Originally posted by Schkeptick
This is very, very interesting - but I can't see how it proves evolution. If anything, it shows people were much the same even that long ago.
Originally posted by Barcs
Originally posted by Schkeptick
This is very, very interesting - but I can't see how it proves evolution. If anything, it shows people were much the same even that long ago.

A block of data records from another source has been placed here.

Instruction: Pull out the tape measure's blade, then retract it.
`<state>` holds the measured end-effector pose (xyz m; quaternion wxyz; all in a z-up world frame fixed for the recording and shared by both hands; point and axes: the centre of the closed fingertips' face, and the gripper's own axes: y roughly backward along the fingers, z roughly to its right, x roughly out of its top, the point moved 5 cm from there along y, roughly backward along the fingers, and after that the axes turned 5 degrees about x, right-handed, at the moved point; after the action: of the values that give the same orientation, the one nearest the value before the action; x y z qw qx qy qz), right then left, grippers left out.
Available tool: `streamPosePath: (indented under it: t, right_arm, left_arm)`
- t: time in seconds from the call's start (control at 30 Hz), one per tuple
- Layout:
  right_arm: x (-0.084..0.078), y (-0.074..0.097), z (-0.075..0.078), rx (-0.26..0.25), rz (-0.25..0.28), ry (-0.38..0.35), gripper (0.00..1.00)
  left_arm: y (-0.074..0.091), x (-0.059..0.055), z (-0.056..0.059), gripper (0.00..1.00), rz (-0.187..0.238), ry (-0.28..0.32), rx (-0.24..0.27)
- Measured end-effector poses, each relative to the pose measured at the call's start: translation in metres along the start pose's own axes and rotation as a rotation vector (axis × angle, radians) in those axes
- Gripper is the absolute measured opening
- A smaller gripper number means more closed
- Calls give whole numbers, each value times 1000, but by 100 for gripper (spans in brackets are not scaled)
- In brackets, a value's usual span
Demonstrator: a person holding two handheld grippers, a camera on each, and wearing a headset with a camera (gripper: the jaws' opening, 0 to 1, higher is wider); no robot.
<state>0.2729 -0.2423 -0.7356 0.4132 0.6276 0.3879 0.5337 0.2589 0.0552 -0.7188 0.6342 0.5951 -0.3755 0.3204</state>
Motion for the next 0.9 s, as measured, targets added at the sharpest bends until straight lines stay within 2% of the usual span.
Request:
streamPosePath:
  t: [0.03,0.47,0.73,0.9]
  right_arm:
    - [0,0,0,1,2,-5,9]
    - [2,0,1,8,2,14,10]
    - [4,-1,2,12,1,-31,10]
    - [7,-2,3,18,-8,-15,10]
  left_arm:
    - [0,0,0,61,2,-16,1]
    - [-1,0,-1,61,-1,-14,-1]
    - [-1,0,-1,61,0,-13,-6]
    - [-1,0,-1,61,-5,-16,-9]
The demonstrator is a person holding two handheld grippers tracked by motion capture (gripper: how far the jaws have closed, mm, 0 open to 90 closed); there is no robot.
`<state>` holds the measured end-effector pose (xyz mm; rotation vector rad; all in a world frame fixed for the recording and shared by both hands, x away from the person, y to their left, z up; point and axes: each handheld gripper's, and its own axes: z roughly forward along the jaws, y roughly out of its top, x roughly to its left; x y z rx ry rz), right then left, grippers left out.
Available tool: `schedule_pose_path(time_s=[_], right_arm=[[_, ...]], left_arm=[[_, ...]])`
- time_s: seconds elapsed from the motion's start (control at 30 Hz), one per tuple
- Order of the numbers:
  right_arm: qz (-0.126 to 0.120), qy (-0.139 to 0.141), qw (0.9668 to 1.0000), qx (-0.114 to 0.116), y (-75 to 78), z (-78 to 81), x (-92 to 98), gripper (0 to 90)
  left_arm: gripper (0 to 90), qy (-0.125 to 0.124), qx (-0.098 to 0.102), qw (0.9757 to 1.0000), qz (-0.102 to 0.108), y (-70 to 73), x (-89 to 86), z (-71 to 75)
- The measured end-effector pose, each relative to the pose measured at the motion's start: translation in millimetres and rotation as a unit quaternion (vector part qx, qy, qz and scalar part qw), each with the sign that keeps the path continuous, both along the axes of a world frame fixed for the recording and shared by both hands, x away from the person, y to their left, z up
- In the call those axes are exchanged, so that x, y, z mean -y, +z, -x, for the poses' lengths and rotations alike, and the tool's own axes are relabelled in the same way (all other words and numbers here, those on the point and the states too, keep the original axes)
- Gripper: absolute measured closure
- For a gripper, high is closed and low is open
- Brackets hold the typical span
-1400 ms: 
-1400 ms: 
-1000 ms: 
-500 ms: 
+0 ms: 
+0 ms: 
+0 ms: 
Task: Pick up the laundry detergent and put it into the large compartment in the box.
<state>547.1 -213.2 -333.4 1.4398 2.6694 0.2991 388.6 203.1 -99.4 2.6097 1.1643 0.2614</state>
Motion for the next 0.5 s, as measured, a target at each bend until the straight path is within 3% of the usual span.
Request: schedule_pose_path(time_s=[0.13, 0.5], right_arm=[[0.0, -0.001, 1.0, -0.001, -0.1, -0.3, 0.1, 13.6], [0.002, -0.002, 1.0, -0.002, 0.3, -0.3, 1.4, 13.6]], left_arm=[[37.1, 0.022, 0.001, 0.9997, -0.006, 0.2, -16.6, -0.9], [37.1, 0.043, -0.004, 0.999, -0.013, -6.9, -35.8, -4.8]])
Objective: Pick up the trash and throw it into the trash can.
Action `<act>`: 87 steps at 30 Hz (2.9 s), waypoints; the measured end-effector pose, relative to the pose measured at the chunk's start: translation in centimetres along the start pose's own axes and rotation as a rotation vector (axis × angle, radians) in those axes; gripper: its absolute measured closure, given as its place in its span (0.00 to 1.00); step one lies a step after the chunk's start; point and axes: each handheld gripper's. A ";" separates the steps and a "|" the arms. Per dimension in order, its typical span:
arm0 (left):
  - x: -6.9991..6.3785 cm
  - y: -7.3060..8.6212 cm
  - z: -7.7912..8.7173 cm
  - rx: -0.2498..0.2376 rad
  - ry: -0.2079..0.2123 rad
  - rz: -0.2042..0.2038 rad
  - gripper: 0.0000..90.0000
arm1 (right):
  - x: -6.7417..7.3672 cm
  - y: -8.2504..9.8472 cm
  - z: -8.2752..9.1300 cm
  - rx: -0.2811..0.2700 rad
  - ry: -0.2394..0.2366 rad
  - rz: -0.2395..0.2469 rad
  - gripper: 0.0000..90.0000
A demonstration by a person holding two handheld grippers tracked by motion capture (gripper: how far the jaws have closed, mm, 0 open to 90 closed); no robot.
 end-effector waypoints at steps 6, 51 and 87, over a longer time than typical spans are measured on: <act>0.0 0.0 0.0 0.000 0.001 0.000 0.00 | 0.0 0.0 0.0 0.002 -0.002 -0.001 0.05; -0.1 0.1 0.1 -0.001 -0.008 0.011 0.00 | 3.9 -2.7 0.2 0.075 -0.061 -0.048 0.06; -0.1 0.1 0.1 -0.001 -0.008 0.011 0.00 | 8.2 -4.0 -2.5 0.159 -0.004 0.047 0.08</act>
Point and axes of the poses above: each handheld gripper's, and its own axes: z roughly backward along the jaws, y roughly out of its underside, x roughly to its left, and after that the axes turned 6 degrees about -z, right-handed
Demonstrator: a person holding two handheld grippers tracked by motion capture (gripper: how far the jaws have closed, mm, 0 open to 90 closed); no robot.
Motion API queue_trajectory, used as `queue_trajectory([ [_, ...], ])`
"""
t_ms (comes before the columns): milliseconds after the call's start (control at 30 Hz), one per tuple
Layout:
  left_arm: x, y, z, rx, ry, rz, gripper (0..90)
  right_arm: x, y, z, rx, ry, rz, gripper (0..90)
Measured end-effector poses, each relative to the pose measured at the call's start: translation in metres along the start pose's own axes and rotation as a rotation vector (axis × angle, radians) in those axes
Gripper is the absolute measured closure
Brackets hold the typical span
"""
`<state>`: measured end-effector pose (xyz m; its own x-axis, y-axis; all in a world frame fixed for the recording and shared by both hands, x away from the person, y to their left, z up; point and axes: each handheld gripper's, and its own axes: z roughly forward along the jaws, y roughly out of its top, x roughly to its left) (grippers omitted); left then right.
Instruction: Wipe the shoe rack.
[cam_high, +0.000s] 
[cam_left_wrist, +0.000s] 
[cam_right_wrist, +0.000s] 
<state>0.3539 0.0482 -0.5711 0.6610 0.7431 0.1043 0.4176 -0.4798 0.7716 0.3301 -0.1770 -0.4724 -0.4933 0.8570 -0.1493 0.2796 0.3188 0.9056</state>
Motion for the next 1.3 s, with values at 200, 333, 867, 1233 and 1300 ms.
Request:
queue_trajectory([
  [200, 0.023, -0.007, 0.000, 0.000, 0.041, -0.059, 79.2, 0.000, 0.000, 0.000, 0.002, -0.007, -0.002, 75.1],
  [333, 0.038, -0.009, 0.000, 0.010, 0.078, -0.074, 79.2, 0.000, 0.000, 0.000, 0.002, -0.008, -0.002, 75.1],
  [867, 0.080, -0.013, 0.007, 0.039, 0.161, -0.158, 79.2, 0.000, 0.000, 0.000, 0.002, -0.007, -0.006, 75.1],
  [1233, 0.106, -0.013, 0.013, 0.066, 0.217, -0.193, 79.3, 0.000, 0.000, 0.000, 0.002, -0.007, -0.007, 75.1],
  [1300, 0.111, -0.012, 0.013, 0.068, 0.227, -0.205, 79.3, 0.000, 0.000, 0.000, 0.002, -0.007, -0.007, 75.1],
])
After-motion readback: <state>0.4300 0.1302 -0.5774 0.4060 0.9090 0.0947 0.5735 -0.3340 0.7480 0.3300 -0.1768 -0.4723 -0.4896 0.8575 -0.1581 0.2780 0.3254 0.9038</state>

It doesn't prove evolution, but facts speak for themselves. Evolution is proven already and doesn't need to be proven to anybody that knows how to read and research things on their own.
I'd say we have de-evolved
Originally posted by 0cryptic0truth0
reply to post by VreemdeVlieendeVoorwep
I wonder, then, if we're wrong about evolution entirely. Early man wasn't evolving into modern man. It seems from this article that we're one and the same. The only difference is that they couldn't manufacture the metals and plastics we use today.
Indeed it would seem that the "caveman" we once envisioned is becoming more and more non-existent with each new discovery.